Quando se mudou para a cidade, a ex-agricultora conta que sentiu muita falta de “lidar com a terra”. “Aí eu fui plantando cebolinha, salsinha, pimenta. Hoje em dia, tenho coisas mais exóticas como batata, cará, batata doce, jiló e maracujá”. Dona Natália, como é conhecida no bairro, virou uma referência quando o assunto é horta. Frequentemente vizinhos e amigos passam para tomar um café e trocar ou pedir mudas.

Wanda Krieger, 62 anos, enfermeira aposentada, possui uma variedade de ervas medicinais em canteiro mantido na própria residência. Nesse espaço, ela possui árvores frutíferas, como romã, caqui e um pessegueiro, e verduras, como alface e couve.

A moradora do Órfãs conta que a troca de mudas em sua rua é frequente. “Eu sempre estou trocando mudas com a Dona Sônia ou doando para os meus filhos, pois ter uma hortinha em casa já virou tradição de família”.

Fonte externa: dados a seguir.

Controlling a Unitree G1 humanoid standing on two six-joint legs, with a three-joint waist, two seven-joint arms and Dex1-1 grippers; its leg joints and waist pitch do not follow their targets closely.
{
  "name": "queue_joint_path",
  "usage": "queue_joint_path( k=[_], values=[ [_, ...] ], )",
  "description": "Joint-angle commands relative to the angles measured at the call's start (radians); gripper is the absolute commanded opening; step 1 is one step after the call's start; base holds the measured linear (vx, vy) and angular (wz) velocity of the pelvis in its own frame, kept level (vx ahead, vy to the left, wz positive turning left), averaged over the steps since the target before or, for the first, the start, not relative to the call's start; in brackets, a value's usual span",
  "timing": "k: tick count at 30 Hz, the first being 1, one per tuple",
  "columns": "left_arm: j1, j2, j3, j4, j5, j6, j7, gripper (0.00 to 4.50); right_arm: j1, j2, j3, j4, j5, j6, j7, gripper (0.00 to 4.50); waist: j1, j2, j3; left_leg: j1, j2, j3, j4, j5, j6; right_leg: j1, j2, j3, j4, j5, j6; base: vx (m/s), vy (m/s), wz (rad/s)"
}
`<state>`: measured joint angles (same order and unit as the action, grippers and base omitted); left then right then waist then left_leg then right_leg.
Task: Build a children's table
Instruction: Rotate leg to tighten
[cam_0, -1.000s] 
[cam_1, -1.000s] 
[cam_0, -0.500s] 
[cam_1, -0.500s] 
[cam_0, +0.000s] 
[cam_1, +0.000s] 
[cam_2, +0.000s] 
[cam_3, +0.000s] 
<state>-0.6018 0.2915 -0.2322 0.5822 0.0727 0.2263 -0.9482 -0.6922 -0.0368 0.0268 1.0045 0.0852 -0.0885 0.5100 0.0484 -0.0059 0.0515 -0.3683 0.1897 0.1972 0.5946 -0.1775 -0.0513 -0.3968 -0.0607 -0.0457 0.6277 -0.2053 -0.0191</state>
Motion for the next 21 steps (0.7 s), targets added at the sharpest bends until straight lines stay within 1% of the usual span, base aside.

A tradição atravessou gerações e chegou aos netos de Dona Wanda. “Quando algum deles está com dor de estômago, eles pedem por um chá de boldo. Quando estão com dor de cabeça, pedem por uma chá de camomila e assim por diante”, conta Wanda.

Segundo o Ministério da Agricultura, o consumo de orgânicos cresceu 51,7% no ano de 2015. A produção orgânica tem por base um cultivo que adota práticas como o uso responsável do solo, da água, do ar e da biodiversidade local. Esse sistema possibilita tanto um cultivo para fins de uso pessoal, em propriedades urbanas, quanto o de grande escala, em áreas rurais. É o que explica o estudante de agronomia da Universidade Estadual de Ponta Grossa, Ruan Gustavo Kobay, para quem verifica-se, atualmente, uma tendência de expansão desse segmento no mercado.

A estudante de agronomia na Universidade Estadual de Ponta Grossa, Patrícia Godoy Gravonski, explica que é viável a o cultivo de orgânicos em hortas urbanas. O interesse pelo tema levou a aluna a se integrar ao projeto de extensão do curso de agronomia “Comércio Justo” que promove a venda através da troca de sacolas retornáveis cheias de alimentos orgânicos.

Patrícia destaca algumas vantagens do cultivo orgânico que traz benefícios para a saúde humana, para o meio ambiente e para a conservação das espécies. “É mais barato e fácil encontrar itens para o cultivo orgânico”, conclui.